§ **Your task**
Starting at the line with "teal hourglass front: box: [196, 134, 204, 145], surface" and going on through the line with "teal hourglass at", reproduce each line in the records below exactly and nothing more.

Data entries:
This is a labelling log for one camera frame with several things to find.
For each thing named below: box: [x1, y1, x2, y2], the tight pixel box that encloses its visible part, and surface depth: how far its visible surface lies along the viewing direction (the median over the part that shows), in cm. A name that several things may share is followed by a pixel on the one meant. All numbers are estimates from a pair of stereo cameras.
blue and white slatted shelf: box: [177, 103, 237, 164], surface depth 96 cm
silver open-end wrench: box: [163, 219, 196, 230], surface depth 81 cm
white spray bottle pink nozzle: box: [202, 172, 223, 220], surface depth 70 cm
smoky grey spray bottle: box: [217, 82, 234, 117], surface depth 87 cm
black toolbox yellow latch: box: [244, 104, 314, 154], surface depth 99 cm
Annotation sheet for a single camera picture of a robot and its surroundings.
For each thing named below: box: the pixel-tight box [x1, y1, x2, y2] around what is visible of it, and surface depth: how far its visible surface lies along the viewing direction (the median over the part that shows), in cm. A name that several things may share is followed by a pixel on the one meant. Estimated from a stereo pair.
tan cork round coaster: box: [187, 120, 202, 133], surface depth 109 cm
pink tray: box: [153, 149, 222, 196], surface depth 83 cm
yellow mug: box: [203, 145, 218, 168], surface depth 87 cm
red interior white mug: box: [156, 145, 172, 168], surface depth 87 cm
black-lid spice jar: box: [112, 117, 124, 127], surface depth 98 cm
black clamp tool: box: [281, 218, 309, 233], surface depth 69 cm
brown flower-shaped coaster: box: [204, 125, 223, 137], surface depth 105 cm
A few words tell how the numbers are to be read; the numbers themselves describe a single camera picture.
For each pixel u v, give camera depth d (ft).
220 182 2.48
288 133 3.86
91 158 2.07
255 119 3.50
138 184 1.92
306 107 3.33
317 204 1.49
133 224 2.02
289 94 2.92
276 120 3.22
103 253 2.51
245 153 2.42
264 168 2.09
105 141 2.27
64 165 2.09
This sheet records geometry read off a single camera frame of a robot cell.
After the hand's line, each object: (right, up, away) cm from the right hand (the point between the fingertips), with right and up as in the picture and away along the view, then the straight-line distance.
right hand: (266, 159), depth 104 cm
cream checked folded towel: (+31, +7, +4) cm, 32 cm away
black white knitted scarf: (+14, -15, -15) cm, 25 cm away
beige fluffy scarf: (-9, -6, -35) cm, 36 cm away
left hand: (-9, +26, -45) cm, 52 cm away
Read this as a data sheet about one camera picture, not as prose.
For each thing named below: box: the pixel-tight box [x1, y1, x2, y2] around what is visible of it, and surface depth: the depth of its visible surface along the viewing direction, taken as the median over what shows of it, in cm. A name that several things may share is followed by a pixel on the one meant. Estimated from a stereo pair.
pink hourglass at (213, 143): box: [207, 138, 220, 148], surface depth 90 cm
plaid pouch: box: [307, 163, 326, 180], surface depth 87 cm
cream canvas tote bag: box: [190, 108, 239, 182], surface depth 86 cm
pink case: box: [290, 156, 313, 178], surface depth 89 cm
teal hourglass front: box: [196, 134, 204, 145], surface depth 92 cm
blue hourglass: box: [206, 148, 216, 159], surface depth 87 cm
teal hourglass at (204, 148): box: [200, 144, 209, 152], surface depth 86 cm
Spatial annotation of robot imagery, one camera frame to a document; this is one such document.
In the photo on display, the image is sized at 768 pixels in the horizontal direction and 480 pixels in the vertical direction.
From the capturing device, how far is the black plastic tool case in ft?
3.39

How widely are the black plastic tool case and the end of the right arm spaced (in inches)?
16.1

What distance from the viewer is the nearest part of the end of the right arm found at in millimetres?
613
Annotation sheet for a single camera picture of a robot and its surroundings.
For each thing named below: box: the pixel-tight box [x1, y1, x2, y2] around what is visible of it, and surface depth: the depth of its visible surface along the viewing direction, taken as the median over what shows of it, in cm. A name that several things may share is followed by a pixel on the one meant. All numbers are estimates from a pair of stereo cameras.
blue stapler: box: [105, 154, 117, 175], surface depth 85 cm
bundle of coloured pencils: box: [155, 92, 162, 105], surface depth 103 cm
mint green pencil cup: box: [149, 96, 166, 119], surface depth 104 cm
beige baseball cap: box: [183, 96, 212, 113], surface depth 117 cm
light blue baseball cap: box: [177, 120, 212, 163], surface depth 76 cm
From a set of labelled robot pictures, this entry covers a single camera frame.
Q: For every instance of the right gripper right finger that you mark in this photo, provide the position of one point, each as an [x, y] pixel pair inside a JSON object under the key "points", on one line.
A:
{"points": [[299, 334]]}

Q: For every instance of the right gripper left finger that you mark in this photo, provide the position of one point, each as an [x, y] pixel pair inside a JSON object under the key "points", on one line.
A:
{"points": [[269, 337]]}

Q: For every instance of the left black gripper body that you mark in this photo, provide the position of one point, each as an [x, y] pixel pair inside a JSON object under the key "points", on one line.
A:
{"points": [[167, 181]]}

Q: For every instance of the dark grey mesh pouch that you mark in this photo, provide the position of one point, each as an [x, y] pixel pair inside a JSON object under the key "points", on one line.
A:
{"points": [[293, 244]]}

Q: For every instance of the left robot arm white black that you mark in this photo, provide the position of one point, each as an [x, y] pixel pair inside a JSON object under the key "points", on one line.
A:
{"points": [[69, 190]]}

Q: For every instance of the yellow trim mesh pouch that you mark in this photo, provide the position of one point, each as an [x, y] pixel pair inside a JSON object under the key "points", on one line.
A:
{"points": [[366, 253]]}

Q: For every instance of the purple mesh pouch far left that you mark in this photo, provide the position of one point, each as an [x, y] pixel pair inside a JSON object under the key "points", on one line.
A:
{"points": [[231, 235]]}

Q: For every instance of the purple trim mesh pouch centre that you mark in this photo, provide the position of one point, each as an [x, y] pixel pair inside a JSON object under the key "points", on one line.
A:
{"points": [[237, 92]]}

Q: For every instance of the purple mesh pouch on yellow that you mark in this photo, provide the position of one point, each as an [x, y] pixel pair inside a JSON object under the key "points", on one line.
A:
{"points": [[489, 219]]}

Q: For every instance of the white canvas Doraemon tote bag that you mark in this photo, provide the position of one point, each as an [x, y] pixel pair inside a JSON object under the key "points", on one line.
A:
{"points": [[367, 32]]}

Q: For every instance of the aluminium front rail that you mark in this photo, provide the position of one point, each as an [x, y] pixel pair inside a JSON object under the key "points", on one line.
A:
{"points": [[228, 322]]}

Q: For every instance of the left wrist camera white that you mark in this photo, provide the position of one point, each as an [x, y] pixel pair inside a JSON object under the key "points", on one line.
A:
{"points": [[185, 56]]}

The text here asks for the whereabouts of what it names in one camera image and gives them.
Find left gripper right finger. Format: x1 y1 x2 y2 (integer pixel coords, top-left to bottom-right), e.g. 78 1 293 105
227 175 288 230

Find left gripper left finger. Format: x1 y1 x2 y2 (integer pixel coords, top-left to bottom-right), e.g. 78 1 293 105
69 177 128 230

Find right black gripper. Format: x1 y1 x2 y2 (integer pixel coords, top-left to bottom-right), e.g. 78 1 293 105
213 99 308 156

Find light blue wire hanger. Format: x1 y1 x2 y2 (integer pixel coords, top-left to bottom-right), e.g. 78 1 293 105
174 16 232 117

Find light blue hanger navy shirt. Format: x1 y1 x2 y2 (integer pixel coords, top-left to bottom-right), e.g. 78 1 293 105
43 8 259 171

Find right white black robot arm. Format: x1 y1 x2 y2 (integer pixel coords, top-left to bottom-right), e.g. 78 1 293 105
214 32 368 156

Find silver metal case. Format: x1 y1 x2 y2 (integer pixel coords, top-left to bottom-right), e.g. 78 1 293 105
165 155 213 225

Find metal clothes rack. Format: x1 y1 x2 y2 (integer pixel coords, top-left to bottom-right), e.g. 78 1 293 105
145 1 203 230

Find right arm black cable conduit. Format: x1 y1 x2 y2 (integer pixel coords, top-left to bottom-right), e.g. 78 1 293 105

§ **Solution**
teal hourglass front: box: [196, 134, 204, 145], surface depth 92 cm
blue hourglass: box: [206, 148, 216, 159], surface depth 87 cm
teal hourglass at (204, 148): box: [200, 144, 209, 152], surface depth 86 cm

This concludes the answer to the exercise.